RALEIGH – North Carolina officials like to trumpet anything that makes the state look good and bury things that make us look bad. Here’s hoping they don’t yield to the temptation to celebrate a recent grade of B for North Carolina’s efforts to combat obesity – because the sources of the grade don’t strike me as particularly credible.

Zoltan Arcs and Kenneth Stanton, professors at the University of Baltimore, are the co-authors of an annual report examining both the extent of the problem of overweight and obese people in the various states as well as public-policy responses to the issue. In their most recent report, released earlier this week, Arcs and Stanton place North Carolina among a group of only 11 states receiving a B for their anti-obesity policies (no state received an A).

I’m not pro-obesity, of course, Neither am I in need of rationalizations to defend my own weight, as I am given to understand by colleagues that I am suspiciously underweight and need to be eating more Hardee’s and Frito-Lay products.

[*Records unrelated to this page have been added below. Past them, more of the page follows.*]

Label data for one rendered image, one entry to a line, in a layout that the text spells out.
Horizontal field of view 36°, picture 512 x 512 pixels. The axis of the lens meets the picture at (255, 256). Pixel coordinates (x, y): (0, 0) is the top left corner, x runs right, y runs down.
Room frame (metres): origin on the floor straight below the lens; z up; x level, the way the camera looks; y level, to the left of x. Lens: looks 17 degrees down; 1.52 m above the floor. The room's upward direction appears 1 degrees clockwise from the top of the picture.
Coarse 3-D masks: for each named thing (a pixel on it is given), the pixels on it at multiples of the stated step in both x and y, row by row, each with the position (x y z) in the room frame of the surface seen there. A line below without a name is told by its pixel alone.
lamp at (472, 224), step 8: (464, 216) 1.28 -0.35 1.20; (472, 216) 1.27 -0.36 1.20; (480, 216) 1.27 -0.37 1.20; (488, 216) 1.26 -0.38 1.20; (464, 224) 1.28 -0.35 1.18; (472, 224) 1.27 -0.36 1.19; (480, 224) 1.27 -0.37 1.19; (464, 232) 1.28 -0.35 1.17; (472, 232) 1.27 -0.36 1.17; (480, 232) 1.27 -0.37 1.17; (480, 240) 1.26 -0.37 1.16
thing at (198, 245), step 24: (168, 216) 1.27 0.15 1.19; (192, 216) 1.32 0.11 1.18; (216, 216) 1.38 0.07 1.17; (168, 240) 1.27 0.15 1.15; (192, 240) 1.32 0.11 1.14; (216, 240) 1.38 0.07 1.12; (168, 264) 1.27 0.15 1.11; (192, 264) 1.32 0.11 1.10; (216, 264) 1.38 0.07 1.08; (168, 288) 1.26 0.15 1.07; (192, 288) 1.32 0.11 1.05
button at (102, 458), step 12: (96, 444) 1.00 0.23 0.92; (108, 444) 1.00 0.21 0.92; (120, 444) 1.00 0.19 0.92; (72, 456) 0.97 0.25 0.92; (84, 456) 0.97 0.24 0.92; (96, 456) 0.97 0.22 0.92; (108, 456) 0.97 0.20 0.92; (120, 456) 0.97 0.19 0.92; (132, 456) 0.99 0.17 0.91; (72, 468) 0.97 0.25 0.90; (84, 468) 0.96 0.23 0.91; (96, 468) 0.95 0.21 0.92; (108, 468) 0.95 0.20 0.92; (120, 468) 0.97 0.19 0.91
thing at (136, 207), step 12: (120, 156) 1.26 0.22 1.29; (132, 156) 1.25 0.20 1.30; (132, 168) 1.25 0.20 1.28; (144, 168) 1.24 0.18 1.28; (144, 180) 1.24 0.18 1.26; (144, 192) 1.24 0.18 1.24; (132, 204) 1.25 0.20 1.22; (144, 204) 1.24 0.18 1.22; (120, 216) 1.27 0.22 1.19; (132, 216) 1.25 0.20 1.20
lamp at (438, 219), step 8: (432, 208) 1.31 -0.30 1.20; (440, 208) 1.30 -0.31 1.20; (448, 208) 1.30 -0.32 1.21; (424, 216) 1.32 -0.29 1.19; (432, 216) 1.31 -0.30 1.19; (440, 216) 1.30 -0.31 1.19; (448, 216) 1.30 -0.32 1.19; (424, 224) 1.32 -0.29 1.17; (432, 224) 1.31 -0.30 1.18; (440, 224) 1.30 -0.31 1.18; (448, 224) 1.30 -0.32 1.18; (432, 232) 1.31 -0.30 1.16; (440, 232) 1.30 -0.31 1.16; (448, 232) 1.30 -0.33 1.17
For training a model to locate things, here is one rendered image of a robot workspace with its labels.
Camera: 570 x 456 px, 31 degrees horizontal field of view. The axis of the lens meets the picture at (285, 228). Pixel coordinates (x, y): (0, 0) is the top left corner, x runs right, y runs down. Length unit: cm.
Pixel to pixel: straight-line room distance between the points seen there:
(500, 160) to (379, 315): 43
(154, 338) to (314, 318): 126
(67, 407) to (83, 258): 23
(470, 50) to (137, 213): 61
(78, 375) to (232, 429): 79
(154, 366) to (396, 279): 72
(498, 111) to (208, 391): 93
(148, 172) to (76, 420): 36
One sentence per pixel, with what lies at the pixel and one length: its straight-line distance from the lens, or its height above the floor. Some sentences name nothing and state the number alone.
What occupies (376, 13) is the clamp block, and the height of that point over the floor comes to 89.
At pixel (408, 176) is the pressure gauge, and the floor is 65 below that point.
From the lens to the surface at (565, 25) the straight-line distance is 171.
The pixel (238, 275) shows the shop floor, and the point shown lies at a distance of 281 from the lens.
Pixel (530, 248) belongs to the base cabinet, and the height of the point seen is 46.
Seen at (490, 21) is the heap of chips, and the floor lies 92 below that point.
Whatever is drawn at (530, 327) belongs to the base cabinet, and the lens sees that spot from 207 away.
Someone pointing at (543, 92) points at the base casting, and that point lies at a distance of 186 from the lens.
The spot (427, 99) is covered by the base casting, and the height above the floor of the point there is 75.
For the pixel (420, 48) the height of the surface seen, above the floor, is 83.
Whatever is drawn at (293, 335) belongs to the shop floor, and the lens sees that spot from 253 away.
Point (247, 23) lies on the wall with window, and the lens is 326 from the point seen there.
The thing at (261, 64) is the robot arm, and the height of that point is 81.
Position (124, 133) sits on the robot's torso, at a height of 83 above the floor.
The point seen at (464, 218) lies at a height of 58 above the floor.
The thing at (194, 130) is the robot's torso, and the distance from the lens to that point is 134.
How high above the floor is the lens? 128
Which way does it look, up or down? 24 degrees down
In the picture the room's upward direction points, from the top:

But a major red flag goes up when I read that Arcs and Stanton believe most Americans are overweight and about third are obese.

These numbers are almost certainly inflated, ridiculously so, based on a flawed measure that classifies top NBA athletes as obese. If healthy people are wrongly classified as overweight, and overweight people wrongly tagged as obese, then researchers are also likely to exaggerate the Medicare and Medicaid costs associated with each group, and thus misstate the public-policy implications.

More suspicion is warranted when this quote from Arcs and Stanton is considered:

“Compared to the struggle against tobacco, we’re far from having a significant impact against unhealthy weight gains,” Acs said. “The good news is that many of the lessons learned from the tobacco wars are applicable here. In the end, it likely will be a mix of legislative efforts, private-sector influence, litigation and common sense. But the logical place for it to start is in statehouses across the country.”

Apparently, they want states to do far more than encourage people to make good decisions about their health and ensure that schoolchildren have access to healthful lunches. Arcs and Stanton seem to wish that trial attorneys would sue Big Mac, as they once sued Big Tobacco, and that state legislators will enact junk-food taxes and other silliness in an attempt further to micromanage the daily lives of their fellow citizens.

It would be far more reassuring if North Carolina had gotten an F from these individuals.

Hood is president of the John Locke Foundation.